Pemahaman Nilai-Nilai Agama Islam yang Perlu Diubah
Pemahaman masyarakat Indonesia terhadap nilai-nilai agama Islam sering kali cenderung maskulin. Hal ini berdampak pada cara pandang masyarakat terhadap konsep-konsep keagamaan, seperti pengertian bahwa manusia adalah khalifah atau pemimpin di muka bumi. Akibatnya, banyak orang merasa memiliki kebebasan penuh untuk mengelola alam tanpa batas, sehingga menyebabkan kerusakan lingkungan dan krisis iklim.
Untuk mengatasi masalah ini, Kementerian Agama (Kemenag) sedang berupaya memperbaiki dan menyeimbangkan pemahaman agama Islam. Salah satu langkah yang dilakukan adalah melalui penyempurnaan tafsir Alquran. Proses ini dilakukan dengan hati-hati dan mempertimbangkan berbagai dimensi kehidupan, termasuk keseimbangan alam dan ekosistem.
Penyempurnaan Tafsir Alquran sebagai Upaya Mewujudkan Islam yang Paripurna
Penyempurnaan tafsir Alquran disampaikan oleh Wakil Menteri Agama Romo Muhammad Syafi’i dalam acara penutupan International Conference on Islamic Ecotheology for the Future of the Earth (ICIEFE) 2025 dan Kick Off untuk penyempurnaan tafsir Mora’s Quranic Tafsir di Jakarta. Ia menekankan bahwa proses penyempurnaan tafsir harus dilakukan dengan mempertimbangkan berbagai aspek kehidupan.
Menurut Romo, Islam tidak hanya berkaitan dengan ibadah ritual, tetapi juga mencakup seluruh aspek kehidupan, termasuk isu lingkungan dan keadilan ekologis. “Selama ini Alquran sering dipahami sebatas ayat-ayat ibadah. Padahal, Rasulullah adalah representasi sempurna dari ajaran Islam yang menyeluruh, termasuk ekoteologi,” ujarnya.
Ia juga menegaskan pentingnya hubungan antara makhluk hidup dan lingkungan. Menurutnya, pendekatan tafsir yang kaffah harus mampu mencakup dimensi keseimbangan alam secara utuh. “Jika kita bicara keseimbangan alam, maka semua makhluk saling terkait,” jelasnya.
Program Kemenag Berbasis Kepedulian Lingkungan
Dalam kesempatan yang sama, Direktur Jenderal Bimbingan Masyarakat Islam Kemenag Abu Rokhmad menjelaskan bahwa kegiatan penyempurnaan tafsir Alquran merupakan hasil kolaborasi antara Ditjen Bimas Islam dengan Badan Moderasi Beragama dan Pengembangan SDM Kemenag, khususnya Lajnah Pentashihan Mushaf Alquran (LPMQ).

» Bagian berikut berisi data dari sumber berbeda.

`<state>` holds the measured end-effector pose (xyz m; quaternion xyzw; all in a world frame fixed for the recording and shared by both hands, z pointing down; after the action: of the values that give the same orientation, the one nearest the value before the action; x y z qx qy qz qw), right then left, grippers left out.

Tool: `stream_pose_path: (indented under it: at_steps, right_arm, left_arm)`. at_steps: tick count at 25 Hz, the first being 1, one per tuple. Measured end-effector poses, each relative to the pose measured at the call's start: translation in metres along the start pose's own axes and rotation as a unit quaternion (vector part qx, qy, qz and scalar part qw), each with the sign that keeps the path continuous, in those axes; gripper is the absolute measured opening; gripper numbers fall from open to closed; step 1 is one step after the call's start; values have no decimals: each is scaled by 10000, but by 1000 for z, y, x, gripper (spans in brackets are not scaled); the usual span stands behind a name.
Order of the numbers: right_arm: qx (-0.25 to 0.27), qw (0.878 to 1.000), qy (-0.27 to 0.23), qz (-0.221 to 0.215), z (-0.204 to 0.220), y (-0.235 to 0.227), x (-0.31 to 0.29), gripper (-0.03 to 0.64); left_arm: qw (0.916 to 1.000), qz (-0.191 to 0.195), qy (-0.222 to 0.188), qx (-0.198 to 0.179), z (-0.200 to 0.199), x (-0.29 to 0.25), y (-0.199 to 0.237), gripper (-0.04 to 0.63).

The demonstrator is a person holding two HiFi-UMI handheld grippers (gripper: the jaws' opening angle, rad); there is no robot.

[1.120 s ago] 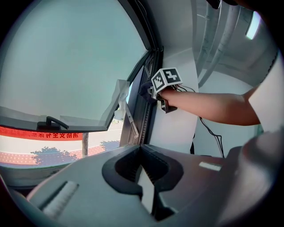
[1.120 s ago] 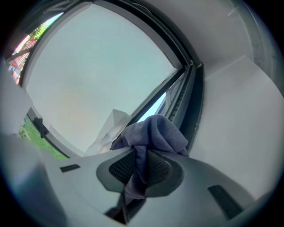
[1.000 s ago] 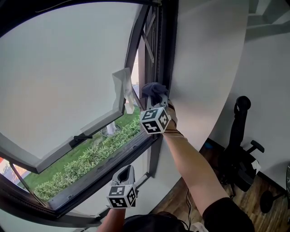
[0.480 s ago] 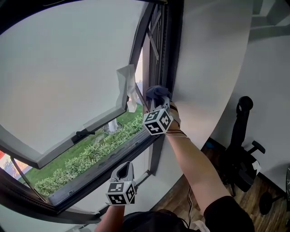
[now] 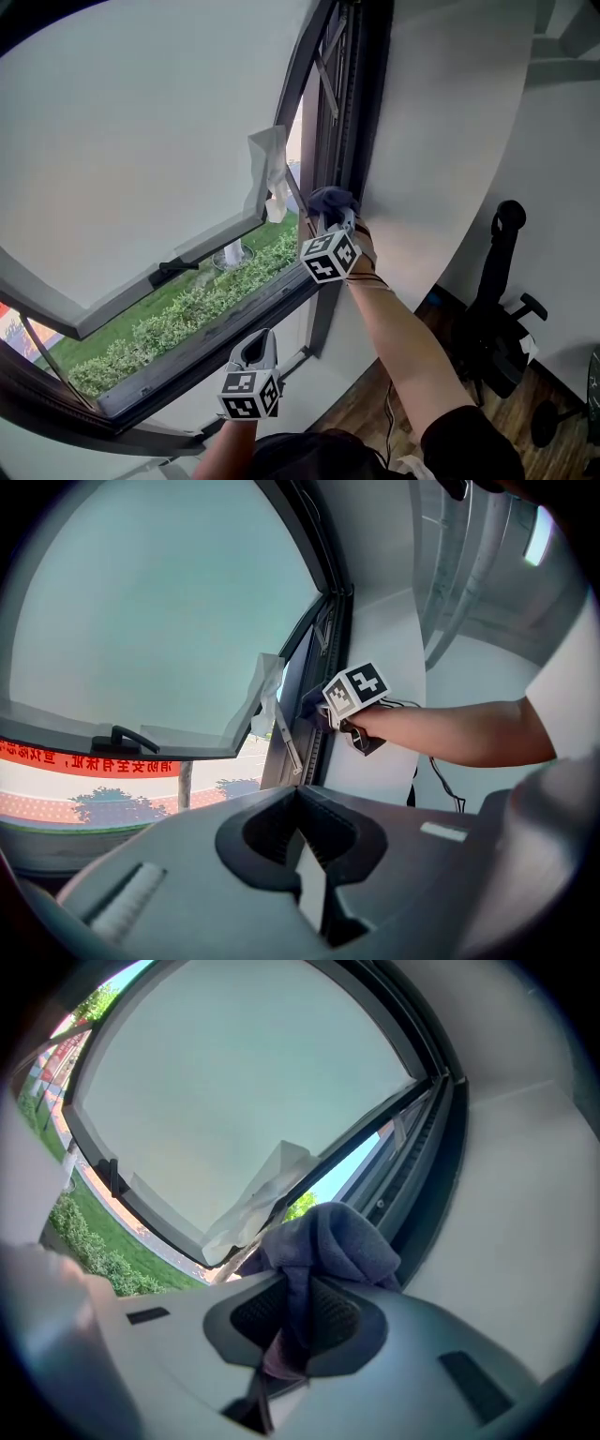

Abu menyampaikan bahwa Kemenag telah mengimplementasikan beberapa program berbasis kepedulian lingkungan. Contohnya adalah program Satu Pohon Satu Pengantin, di mana setiap calon pengantin wajib menanam satu pohon sebelum menikah. “Bayangkan jika semua calon pengantin menanam pohon, berapa banyak oksigen yang akan dihasilkan. Ini akan berdampak luar biasa,” ujarnya.
Selain itu, ada juga program Wakaf Hutan, yang bekerja sama dengan nadzir wakaf untuk menjaga kelestarian alam. Terakhir, Gerakan Gaya Hidup Tanpa Sampah oleh penyuluh agama, yang mendorong masyarakat untuk memilah sampah dari rumah.
Pentingnya Pendekatan yang Teliti dalam Penyempurnaan Tafsir
Abu menegaskan bahwa penyempurnaan tafsir Alquran harus dilakukan dengan hati-hati dan tidak ceroboh. “Karena hasilnya akan menjadi rujukan nasional,” tegasnya.
Proses ini tidak hanya bertujuan untuk mengubah pandangan masyarakat terhadap agama, tetapi juga membentuk pemahaman yang lebih luas tentang tanggung jawab manusia terhadap alam. Dengan demikian, Islam yang diterapkan tidak hanya berupa ritual, tetapi juga menjadi pedoman dalam menjaga keseimbangan alam dan kehidupan yang berkelanjutan.